The box set also includes two BDs containing 5.1 surround sound mixes of Phaedra, Oedipus Tyrannus, and Ricochet by Steven Wilson and previously unreleased concert footage. The set also has a 68-page hardback book with never-before-seen photos.

==Personnel==
- Edgar Froese – Mellotron, guitar, bass, VCS 3 synthesizer, organ, gong, grand piano, mouth organ, ARP Omni, Oberheim Four Voice, Palm Products GmbH 1020, Projekt Elektronik sequencer.
- Christopher Franke – Moog synthesizer, VCS 3 synthesizer, Synthi A, organ, modified Elka organ and prepared piano, gong, organ, drums, harpsichord, ARP Pro Soloist, Elka Rhapsody 610 string machine, Oberheim OB-1, electronic percussion, Projekt Elektronik sequencer, Computerstudio digital sequencer, Oberheim sequencer.

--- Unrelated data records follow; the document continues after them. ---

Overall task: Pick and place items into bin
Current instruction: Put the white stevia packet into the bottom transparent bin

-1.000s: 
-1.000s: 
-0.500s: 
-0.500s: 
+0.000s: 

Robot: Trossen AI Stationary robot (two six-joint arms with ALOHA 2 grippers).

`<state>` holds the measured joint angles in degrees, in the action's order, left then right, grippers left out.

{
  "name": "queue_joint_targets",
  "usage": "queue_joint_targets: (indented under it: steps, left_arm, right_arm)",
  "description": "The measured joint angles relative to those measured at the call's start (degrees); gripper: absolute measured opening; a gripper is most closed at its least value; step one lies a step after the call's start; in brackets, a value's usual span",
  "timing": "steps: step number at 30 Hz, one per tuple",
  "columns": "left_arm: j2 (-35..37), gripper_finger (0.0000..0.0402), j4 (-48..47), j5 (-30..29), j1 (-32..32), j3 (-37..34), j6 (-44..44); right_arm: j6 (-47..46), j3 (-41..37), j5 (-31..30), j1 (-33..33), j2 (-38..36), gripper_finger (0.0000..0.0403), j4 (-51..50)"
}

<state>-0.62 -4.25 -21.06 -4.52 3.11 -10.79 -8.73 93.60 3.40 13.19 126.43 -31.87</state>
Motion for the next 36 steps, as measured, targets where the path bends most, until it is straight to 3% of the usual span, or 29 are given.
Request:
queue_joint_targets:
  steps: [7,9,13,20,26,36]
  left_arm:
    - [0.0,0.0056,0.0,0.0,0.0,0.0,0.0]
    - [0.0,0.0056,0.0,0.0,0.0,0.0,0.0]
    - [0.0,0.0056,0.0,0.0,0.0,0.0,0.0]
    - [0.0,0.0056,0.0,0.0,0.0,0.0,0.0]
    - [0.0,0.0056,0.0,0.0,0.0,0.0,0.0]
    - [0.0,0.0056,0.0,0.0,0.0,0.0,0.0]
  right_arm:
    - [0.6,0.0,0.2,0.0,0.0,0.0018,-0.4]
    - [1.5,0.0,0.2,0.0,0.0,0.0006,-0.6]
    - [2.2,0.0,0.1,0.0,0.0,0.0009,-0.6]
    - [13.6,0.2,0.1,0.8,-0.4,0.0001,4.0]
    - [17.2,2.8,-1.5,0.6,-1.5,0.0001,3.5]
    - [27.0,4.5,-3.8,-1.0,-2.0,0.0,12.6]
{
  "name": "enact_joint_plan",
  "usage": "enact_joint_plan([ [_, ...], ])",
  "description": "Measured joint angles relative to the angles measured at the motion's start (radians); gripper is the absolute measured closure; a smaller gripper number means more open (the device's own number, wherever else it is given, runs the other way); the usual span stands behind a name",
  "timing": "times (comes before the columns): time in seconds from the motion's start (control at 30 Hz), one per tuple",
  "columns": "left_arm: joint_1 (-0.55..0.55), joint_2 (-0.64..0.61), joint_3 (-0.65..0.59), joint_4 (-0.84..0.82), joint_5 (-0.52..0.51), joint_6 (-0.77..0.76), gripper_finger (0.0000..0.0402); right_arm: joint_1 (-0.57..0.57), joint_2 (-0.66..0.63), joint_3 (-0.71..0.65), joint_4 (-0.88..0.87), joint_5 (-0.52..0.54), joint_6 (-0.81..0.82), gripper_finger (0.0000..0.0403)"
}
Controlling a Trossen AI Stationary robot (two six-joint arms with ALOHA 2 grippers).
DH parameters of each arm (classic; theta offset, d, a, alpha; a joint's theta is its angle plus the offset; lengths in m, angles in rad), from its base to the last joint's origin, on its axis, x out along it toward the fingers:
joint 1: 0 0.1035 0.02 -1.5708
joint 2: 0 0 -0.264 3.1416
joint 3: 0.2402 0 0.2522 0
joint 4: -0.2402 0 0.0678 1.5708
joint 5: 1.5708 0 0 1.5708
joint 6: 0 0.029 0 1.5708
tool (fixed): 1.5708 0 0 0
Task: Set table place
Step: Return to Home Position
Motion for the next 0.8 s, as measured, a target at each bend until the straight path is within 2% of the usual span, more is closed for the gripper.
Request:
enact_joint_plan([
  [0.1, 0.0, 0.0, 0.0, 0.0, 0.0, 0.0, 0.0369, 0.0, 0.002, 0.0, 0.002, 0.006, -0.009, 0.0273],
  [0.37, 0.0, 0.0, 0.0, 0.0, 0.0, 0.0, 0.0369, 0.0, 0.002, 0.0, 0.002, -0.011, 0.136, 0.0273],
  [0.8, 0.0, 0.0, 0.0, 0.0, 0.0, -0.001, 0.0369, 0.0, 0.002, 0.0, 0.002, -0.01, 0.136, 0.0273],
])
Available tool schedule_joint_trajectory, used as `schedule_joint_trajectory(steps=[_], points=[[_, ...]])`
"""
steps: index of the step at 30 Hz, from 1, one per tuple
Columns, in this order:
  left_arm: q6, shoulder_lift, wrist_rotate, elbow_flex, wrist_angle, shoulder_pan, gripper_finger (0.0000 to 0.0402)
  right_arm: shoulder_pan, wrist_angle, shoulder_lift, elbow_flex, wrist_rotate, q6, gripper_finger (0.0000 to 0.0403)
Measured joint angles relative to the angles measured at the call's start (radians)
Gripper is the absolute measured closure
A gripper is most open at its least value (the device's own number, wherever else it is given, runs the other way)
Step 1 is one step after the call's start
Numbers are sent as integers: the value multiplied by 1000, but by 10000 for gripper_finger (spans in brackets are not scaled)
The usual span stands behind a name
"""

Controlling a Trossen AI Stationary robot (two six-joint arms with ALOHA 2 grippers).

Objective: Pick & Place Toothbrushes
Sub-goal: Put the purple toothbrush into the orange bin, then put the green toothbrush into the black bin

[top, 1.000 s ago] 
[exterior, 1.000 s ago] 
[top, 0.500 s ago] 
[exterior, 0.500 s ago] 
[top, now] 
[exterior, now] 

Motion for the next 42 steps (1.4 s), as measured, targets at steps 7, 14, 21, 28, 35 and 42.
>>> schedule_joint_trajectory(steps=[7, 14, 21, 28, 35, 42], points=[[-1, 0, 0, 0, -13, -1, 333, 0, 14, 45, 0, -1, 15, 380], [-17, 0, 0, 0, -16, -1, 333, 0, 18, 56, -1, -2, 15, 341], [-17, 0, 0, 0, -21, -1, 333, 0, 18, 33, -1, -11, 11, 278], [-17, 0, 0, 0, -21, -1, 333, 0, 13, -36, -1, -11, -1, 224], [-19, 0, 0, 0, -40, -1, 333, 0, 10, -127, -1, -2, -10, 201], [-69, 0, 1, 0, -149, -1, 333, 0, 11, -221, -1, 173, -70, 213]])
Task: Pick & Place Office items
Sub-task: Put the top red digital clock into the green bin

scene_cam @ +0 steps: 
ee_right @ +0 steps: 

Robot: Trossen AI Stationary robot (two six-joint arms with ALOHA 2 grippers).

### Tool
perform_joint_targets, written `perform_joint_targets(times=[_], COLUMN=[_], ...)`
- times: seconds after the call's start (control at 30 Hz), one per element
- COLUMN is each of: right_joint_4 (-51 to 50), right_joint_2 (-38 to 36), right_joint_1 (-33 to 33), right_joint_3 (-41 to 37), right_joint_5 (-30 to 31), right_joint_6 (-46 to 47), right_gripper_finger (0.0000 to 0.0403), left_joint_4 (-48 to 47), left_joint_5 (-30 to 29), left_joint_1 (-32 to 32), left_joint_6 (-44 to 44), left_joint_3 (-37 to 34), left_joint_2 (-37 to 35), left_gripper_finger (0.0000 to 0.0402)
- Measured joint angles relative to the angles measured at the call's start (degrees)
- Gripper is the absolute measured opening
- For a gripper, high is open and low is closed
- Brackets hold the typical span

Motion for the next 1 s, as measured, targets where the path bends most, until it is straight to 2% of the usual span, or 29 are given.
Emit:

- Peter Baumann – organ, electric piano, VCS 3 synthesizer, recorder, Synthi A, electric piano, voice, ARP 2600, flute, Projekt Elektronik rhythm computer, ARP Pro Soloist, ELKA Rhapsody 610 string machine, EMS Vocoder, Projekt Elektronik Modular Synthesizer, Projekt Elektronik sequencer.
- Steve Jolliffe – vocals, flute, piccolo, cor anglais, bass clarinet, Hohner clavinet, synthesizers, grand piano, Fender Rhodes, electric violin, tenor horns, soprano horns, Lyricon.
- Klaus Krüger – polyester custom-built drums with multi-trigger unit, electronic drum, Paiste cymbals, bubims, Burma gong set.